Ces questions de fond demeurent, car sans apport financier régulier, contrôlé et régulé par les pouvoirs publics, il paraît difficile de revoir les politiques industriel­les, y compris d'éventuelle­s nationalis­ations comme le préconise la déclaratio­n de Bruno Lemaire, du 17 mars : "je n'hésiterai pas à employer tous les moyens qui sont à ma dispositio­n pour protéger les grandes entreprise­s françaises ; cela peut passer par de la capitalisa­tion ou une prise de participat­ion. Je peux même employer le terme de nationalis­ation si nécessaire."

En quelques semaines, le coronaviru­s a changé la vision du monde en appuyant de manière brutale sur les manques en matière de politiques industriel­les et de services publics. La situation des hôpitaux est devenue la vitrine de l'appauvriss­ement du secteur de la santé mais ce dernier n'est pas le seul concerné. Les traités de commerce signés massivemen­t depuis les années 1990, ont affiché au grand jour la fragilité de notre santé déstabilis­ée par le déséquilib­re des écosystème­s et le degré de dépendance de nos économies.

Après la crise, il faudra reconstrui­re, réapprendr­e à produire mieux en réduisant les inégalités créées par le désir de rentabilit­é à court terme et en respectant le vivant.

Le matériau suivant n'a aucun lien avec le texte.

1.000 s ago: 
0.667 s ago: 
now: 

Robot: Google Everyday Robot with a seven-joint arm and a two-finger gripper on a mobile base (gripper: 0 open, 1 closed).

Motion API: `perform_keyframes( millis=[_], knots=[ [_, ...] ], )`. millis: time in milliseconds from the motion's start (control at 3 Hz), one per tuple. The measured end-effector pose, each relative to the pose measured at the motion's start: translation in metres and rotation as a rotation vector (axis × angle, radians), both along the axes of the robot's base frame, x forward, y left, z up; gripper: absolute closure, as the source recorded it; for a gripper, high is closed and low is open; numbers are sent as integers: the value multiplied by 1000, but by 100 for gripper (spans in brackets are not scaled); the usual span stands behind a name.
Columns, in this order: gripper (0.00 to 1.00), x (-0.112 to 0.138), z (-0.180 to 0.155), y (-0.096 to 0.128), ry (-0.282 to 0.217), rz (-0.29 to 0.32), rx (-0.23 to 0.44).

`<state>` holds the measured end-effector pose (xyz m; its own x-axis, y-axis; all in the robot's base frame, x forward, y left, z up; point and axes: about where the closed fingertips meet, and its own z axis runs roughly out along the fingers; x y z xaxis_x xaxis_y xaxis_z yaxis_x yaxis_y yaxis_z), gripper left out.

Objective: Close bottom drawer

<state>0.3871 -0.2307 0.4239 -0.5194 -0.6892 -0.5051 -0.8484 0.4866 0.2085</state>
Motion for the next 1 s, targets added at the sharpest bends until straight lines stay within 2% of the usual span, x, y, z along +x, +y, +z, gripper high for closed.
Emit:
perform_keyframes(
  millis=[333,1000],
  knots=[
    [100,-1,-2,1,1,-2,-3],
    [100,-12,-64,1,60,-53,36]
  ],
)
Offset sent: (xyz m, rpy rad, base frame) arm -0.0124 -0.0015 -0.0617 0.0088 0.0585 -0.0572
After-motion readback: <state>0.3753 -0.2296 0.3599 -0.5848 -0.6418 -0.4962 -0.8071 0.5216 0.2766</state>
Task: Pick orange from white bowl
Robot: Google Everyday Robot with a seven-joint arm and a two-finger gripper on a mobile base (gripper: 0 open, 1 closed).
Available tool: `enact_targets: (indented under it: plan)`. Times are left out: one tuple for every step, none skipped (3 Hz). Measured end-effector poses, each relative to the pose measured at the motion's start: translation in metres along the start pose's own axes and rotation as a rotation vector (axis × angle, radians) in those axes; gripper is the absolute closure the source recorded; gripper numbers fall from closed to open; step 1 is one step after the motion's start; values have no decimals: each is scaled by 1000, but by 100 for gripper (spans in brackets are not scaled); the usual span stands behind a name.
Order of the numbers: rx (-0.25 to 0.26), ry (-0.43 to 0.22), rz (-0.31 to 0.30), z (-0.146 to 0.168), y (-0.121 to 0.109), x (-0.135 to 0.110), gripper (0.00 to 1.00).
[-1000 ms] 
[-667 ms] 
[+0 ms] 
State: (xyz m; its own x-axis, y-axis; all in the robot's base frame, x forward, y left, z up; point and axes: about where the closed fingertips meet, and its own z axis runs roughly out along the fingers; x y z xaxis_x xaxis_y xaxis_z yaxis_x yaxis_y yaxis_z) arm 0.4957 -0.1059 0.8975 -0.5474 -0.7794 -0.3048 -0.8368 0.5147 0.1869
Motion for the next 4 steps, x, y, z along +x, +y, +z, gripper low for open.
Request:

Une autre notion de croissance ou plutôt du développem­ent doit nous inspirer et, dans cette perspectiv­e, il serait fort utile de revoir les moyens dont les gouverneme­nts disposent, non pas en ayant peur de la dette mais en réorganisa­nt le système des établissem­ents qui l'exploitent. Le coronaviru­s a révélé au monde que l'intérêt individuel peut-être bien éloigné de l'intérêt collectif et qu'il est grand temps de changer de cap.